37. The situation seems to me to be that the best interests of the child are a primary consideration, although not necessarily decisive, not by virtue of Art. 42A.4 of the Constitution (which does not apply) but by reason of the Strasbourg jurisprudence on art. 8. Those best interests clearly militate in favour of the father’s continued presence in the State. However the Minister has in substance decided that those interests are outweighed by the importance of the integrity and consistency of the asylum and immigration system. That balancing exercise has not been shown to be unlawful.

38. One could legitimately quibble with the wording of the decision insofar as some of the foregoing is not made clear. But the Minister’s analysis is not to be reduced to a box-ticking exercise whereby a particular formula must be used. Reading the decision in the round, it is clear that the child’s interests were considered, and held to be outweighed by the requirements of the immigration system. That approach was reasonably open to the Minister. A finding that best interests can be outweighed is compatible with a finding that they are a primary consideration, because the latter does not preclude the former.

39. Mac Eochaidh J. in Gorry v. Minister for Justice and Equality [2014] IEHC 29 (Unreported, High Court, 30th January, 2014) and Noonan J. in Khan v. Minister for Justice and Equality [2014] IEHC 533 (Unreported, High Court, 14th November, 2014) recognised that family rights can be outweighed in the deportation context by countervailing considerations. Indeed, in P.S. v. Minister for Justice, Equality & Law Reform [2011] IEHC 92 (Unreported, High Court, 23rd March, 2011), Hogan J. said at para. 23 that the circumstances in which the interests of immigration control may have to yield to Article 41 rights may perhaps “unusual and exceptional”.
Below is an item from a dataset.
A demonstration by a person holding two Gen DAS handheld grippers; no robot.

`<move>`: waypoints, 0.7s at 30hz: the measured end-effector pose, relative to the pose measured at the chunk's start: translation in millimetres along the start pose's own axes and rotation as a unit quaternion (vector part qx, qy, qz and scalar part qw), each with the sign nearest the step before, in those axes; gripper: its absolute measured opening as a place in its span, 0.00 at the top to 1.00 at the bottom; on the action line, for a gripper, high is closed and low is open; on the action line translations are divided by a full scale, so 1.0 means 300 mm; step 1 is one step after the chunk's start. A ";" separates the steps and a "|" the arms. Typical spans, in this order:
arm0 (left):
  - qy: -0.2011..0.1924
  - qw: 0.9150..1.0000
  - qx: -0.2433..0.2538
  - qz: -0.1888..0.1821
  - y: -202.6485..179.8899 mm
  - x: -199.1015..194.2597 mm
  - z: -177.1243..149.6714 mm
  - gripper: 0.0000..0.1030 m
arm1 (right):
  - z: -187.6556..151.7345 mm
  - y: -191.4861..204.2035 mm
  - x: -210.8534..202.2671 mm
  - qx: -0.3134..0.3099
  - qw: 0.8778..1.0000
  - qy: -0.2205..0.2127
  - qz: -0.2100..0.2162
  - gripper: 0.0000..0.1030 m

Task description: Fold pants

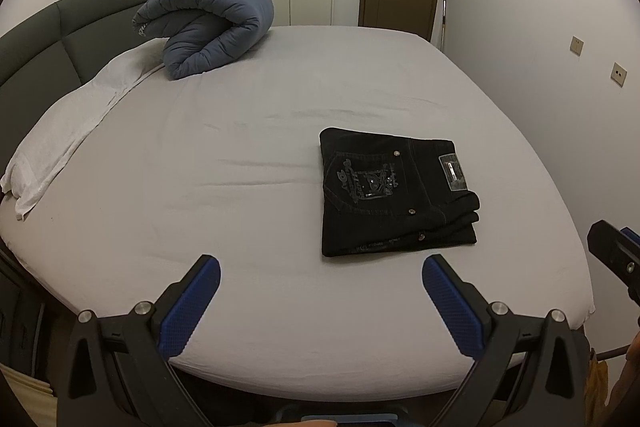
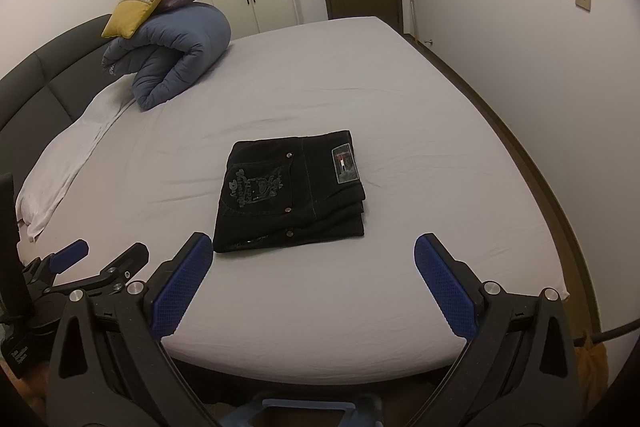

40. In Jeunesse v. Netherlands (Application no. 12738/10, European Court of Human Rights, 3rd October, 2014) at para 109 (citing Neulinger and Shuruk v. Switzerland (G.C.) (Application no. 41615/07) para. 135 and X. v. Latvia (G.C.) (Application no. 27853/09) para. 96), it was said that the best interests of the child were “of paramount importance”. However, this phrase cannot be taken in isolation because it is immediately qualified by the court to the extent that “alone, they cannot be decisive” but must be attended by “significant weight”. This necessarily implies that they can be outweighed, as the Minister lawfully found in this case. It has not been demonstrated that she failed to afford due and significant weight to those rights.

Order
41. For the foregoing reasons I will order:

      (i) that the application be dismissed and

      (ii) that the respondent be discharged from any undertaking not to deport the first named applicant with effect from the oral pronouncement of the judgment of the court.